▸ YOUR OBJECTIVE: Show all the lines in the data below that include the word "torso".

[INFORMATION]

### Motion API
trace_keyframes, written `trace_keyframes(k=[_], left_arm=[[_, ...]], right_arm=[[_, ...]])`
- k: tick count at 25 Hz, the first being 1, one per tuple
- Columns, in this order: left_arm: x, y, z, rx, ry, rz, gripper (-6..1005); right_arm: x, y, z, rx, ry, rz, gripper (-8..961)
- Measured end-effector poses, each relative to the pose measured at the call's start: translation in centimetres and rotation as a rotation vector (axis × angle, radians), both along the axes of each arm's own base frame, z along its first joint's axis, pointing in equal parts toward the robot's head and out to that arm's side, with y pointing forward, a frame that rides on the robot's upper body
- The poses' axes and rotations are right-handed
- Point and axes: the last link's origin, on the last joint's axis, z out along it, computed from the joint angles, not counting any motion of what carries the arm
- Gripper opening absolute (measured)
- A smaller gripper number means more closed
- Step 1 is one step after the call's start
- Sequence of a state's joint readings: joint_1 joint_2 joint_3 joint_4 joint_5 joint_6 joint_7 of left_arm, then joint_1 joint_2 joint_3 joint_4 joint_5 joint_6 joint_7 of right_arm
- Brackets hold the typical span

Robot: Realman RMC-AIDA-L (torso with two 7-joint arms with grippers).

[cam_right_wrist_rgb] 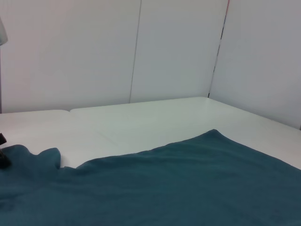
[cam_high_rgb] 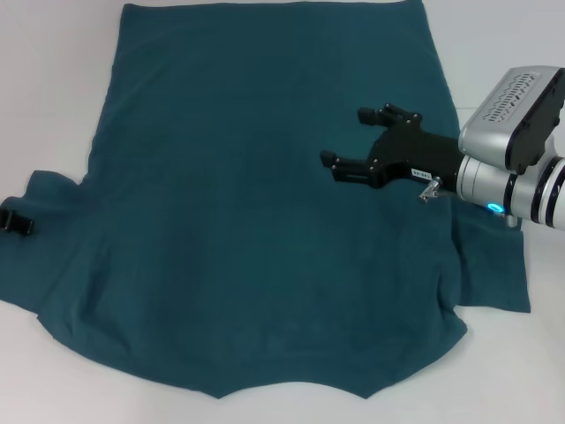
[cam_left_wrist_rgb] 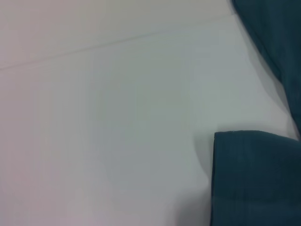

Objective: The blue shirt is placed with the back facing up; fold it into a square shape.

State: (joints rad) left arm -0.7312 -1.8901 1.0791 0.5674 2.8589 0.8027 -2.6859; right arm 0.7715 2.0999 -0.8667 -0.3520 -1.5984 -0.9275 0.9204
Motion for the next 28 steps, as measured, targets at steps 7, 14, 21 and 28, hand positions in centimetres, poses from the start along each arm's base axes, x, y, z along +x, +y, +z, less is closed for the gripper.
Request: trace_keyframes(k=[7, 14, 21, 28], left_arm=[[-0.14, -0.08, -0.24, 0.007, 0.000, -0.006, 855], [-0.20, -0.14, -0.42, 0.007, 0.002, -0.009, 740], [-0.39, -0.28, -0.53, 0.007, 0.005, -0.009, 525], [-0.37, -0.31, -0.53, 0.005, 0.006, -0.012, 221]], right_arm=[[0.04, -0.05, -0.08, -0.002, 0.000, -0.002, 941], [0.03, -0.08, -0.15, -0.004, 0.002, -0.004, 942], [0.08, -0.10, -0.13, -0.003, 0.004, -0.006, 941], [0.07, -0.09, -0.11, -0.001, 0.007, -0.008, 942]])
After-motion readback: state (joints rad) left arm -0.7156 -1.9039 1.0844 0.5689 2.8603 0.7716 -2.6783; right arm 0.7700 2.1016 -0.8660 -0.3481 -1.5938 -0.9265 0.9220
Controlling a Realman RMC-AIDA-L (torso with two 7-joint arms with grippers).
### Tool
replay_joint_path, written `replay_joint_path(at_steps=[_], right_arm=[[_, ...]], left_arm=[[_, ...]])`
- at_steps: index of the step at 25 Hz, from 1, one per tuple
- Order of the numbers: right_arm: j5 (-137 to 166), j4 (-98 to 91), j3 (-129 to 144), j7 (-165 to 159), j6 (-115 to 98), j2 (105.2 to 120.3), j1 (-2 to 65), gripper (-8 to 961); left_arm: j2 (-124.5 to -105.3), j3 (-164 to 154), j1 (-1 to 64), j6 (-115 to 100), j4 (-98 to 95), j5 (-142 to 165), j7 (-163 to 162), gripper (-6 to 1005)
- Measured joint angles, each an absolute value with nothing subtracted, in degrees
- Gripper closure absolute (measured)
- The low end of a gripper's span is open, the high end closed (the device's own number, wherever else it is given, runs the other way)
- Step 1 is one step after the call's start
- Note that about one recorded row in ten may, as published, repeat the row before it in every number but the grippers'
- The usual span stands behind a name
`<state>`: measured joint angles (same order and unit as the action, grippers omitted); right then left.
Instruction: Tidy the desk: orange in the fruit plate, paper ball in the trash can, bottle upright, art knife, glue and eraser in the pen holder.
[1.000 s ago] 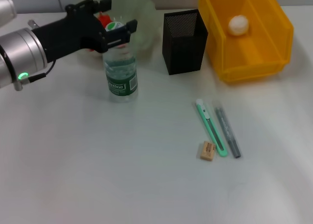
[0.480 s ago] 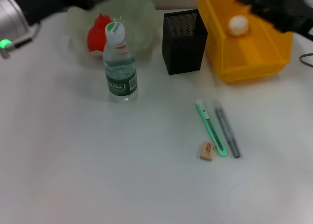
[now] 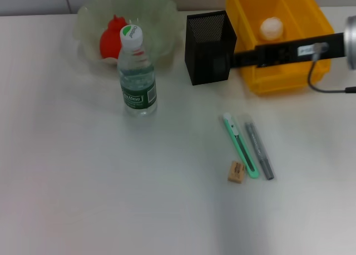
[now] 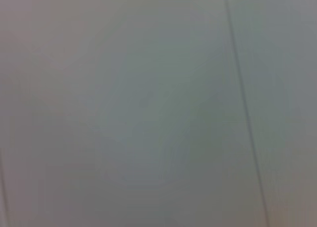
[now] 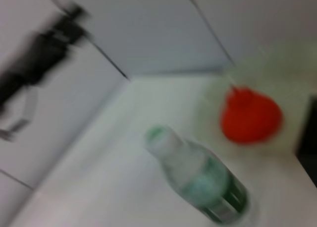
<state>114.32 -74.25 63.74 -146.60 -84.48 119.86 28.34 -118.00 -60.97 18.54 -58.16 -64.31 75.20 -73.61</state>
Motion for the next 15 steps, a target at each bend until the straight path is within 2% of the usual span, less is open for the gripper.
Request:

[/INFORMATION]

▸ TASK RESULT:
Robot: Realman RMC-AIDA-L (torso with two 7-joint arms with grippers).
Controlling a Realman RMC-AIDA-L (torso with two 7-joint arms with grippers).

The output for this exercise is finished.